“他没死!”桃花的心沉了下去。
赵队长带着队伍立刻迎了上去,双方在东街展开激战。枪声、喊杀声、百姓的哭喊声混在一起,场面一片混乱。桃花知道,玄主这是想趁他们没打通疏导通道,毁掉灵泉井,让药脉反噬无法阻止!
“保护井口!”桃花对身边的战士喊道,自己则捡起地上的步枪,躲在老槐树后瞄准。她没开过枪,但李郎中教过她瞄准的法子——三点一线,心无杂念。
一个黑衣人正想往井里扔炸药包,桃花扣动扳机。“砰”的一声,子弹打在他的胳膊上,炸药包掉在地上。
“好枪法!”旁边的战士喊道。
桃花没时间高兴,又瞄准下一个目标。她知道,必须拖延时间,等柱子从暗河打通通道,引出反噬的药脉之气。
激战持续了半个时辰,战士们伤亡不小,玄字堂的人却像潮水般涌来,越来越多。赵队长的子弹快打光了,靠在墙角喘着气:“桃花,不行就撤!保住人最重要!”
“不能撤!”桃花看着井口,“柱子还在里面!”
就在这时,灵泉井突然冒出大量的白雾,井水剧烈翻腾起来,像是有什么东西要从井底钻出来。紧接着,一股强大的气流从井口喷涌而出,带着浓郁的药香,吹得人睁不开眼。
“通了!”桃花又惊又喜。
气流形成一股旋风,卷着地上的碎石和落叶,朝着玄字堂的人飞去。黑衣人被旋风卷得东倒西歪,枪也掉了不少。玄主被气流逼得连连后退,脸上露出惊恐的表情:“不可能……药脉怎么会自己疏导?”
桃花突然想起《药脉考》里的一句话:“灵泉有灵,遇忠勇之气则通。”或许不是柱子打通了通道,是他在暗河里的坚持,还有外面战士们的拼死守护,让药脉自己做出了选择。
旋风过后,暗河的水流顺着井口涌出,带着淡淡的绿光,汇入东街的排水沟,流向城外的大河。秦先生跑过来,用手掬起一捧水,放在鼻尖闻了闻,脸上露出笑容:“气脉顺了!反噬解除了!”
玄主看着这一切,知道大势已去,转身就想跑。桃花举枪瞄准,却被赵队长按住了:“别开枪,留活口。”
战士们一拥而上,将玄主死死按住。他挣扎着,嘶吼着:“你们赢不了的!玄字堂还有人!地脉的秘密还没解开!你们……”
话没说完,就被战士用布团堵住了嘴。
暗河里,柱子划着找到的木盆,顺着水流漂了出来,看到井口的桃花,咧开嘴大笑:“桃花姐,我就说我能行吧!”他的脸上沾着泥,衣服湿透了,却笑得比谁都灿烂。
桃花看着他,又看向被押走的玄主,心里却没有胜利的喜悦。玄主的话像根刺,提醒着她,事情还没结束。
打扫战场时,战士们从玄主身上搜出个油布包,里面是半卷古籍,和桃花手里的《药脉考》正好能拼成一本。最后几页上,记载着一个更惊人的秘密——药脉只是地脉的分支,真正的主脉藏在更深处,连接着七座城池,而玄字堂的最终目的,是找到主脉的核心,掌控整个区域的地脉之气。
“七座城池……”赵队长看着古籍上的地图,“咱们这县城只是其中一座,还有六座,都可能有玄字堂的人潜伏。”
桃花摸了摸怀里的两本古籍,突然明白老根叔和李郎中守护的,从来不是某一个节点,而是整个地脉的平衡。玄字堂的阴影还没散去,他们的路,还很长。
夕阳西下时,县城渐渐恢复了平静。

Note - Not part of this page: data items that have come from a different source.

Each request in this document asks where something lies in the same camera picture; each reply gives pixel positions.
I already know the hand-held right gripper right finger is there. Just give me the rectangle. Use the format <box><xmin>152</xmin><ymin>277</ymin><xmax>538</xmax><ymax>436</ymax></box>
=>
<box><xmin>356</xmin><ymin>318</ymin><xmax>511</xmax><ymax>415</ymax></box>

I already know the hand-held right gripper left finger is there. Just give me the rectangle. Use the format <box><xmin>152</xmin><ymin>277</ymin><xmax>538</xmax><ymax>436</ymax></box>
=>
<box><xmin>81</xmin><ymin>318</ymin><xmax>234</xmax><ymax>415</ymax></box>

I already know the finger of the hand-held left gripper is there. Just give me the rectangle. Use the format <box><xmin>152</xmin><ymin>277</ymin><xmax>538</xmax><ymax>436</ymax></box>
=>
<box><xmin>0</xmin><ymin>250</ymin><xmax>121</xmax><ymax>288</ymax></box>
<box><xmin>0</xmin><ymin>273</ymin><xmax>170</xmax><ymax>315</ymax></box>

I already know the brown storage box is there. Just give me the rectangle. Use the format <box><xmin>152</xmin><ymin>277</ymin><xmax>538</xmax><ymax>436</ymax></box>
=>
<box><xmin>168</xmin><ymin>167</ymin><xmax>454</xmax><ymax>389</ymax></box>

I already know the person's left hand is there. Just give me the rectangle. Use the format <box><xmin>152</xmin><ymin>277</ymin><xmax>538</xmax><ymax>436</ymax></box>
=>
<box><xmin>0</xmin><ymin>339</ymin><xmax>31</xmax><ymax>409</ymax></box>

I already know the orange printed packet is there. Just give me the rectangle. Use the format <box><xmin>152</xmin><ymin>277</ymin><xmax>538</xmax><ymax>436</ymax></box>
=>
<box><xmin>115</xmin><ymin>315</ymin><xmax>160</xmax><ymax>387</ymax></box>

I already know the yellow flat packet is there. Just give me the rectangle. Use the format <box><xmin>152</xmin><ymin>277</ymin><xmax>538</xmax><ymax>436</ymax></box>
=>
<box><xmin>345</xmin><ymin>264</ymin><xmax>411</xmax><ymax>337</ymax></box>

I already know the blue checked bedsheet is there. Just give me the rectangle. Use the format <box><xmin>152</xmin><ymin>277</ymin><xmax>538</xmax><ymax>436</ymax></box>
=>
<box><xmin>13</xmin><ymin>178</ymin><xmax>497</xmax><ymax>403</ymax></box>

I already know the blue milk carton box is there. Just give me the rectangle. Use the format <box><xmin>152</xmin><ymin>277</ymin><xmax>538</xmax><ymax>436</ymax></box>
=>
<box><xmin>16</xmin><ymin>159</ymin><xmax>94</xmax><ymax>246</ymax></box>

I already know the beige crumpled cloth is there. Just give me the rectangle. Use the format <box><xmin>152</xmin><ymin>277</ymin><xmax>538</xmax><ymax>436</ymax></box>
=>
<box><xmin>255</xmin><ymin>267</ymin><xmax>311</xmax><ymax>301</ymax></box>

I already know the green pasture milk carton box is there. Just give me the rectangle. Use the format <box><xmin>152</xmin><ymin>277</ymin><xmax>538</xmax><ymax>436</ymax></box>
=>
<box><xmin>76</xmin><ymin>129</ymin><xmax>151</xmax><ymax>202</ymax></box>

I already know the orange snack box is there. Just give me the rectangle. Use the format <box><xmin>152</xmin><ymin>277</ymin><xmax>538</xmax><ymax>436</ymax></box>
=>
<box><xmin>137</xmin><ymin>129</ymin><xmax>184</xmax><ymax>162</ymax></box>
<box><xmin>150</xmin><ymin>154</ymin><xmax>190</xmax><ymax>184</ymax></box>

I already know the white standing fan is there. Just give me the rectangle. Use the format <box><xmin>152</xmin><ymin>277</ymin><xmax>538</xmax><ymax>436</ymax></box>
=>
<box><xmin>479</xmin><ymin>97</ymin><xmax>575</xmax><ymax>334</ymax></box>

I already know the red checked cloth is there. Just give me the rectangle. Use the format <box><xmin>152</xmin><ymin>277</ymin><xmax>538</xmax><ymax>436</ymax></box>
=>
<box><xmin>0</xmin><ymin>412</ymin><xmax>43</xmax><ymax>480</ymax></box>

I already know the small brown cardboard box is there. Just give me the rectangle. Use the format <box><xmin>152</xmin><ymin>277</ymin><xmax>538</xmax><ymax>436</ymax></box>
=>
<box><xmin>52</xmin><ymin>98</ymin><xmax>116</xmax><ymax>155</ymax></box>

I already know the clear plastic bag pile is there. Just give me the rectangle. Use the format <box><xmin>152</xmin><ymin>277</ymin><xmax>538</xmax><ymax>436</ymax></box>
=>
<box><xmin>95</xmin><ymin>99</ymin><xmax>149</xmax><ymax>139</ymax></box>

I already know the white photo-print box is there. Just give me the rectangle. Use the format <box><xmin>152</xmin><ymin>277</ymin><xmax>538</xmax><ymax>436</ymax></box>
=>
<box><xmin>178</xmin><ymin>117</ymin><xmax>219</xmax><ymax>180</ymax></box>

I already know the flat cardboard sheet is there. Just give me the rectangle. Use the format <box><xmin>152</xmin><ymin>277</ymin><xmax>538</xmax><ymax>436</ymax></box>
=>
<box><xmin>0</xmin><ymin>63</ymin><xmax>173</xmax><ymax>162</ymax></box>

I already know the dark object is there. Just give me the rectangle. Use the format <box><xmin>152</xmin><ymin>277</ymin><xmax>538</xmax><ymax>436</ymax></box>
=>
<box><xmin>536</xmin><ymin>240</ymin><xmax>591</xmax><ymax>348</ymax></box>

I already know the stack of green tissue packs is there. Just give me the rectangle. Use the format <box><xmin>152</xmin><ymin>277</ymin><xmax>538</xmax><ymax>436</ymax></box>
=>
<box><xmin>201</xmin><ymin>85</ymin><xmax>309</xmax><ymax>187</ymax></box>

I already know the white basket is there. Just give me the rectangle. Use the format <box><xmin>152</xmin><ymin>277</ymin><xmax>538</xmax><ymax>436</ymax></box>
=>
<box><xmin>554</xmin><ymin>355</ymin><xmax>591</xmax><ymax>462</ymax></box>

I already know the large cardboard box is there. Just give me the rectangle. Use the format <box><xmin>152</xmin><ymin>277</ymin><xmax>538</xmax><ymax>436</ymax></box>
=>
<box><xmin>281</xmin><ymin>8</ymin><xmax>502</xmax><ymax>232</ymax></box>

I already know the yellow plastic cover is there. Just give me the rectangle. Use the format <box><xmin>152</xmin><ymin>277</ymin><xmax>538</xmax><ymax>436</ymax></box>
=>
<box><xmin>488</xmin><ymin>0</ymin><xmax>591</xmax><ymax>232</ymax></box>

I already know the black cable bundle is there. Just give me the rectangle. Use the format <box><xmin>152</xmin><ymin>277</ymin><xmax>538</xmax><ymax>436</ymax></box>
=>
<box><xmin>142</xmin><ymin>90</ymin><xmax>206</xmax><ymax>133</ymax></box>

百姓们在街边摆起了摊子,叫卖声重新响起,比往日更热闹了些。桃花和柱子坐在灵泉井旁的老槐树下,看着孩子们在街边追逐打闹,手里拿着刚买的糖人,孙悟空的样子栩栩如生。
“桃花姐,接下来去哪?”柱子舔着糖人,含糊不清地问。
桃花看向远处的群山,那里云雾缭绕,像藏着无数秘密。她握紧了手里的古籍,轻声说:“去下一座城。”
不管前路有多少风雨,不管玄字堂的人藏在何处,只要地脉还在流动,只要还有人愿意守护,他们就会一直走下去。
老槐树的叶子沙沙作响,像是在应和着她的话。灵泉井的水面泛起涟漪,映着天边的晚霞,温暖而明亮。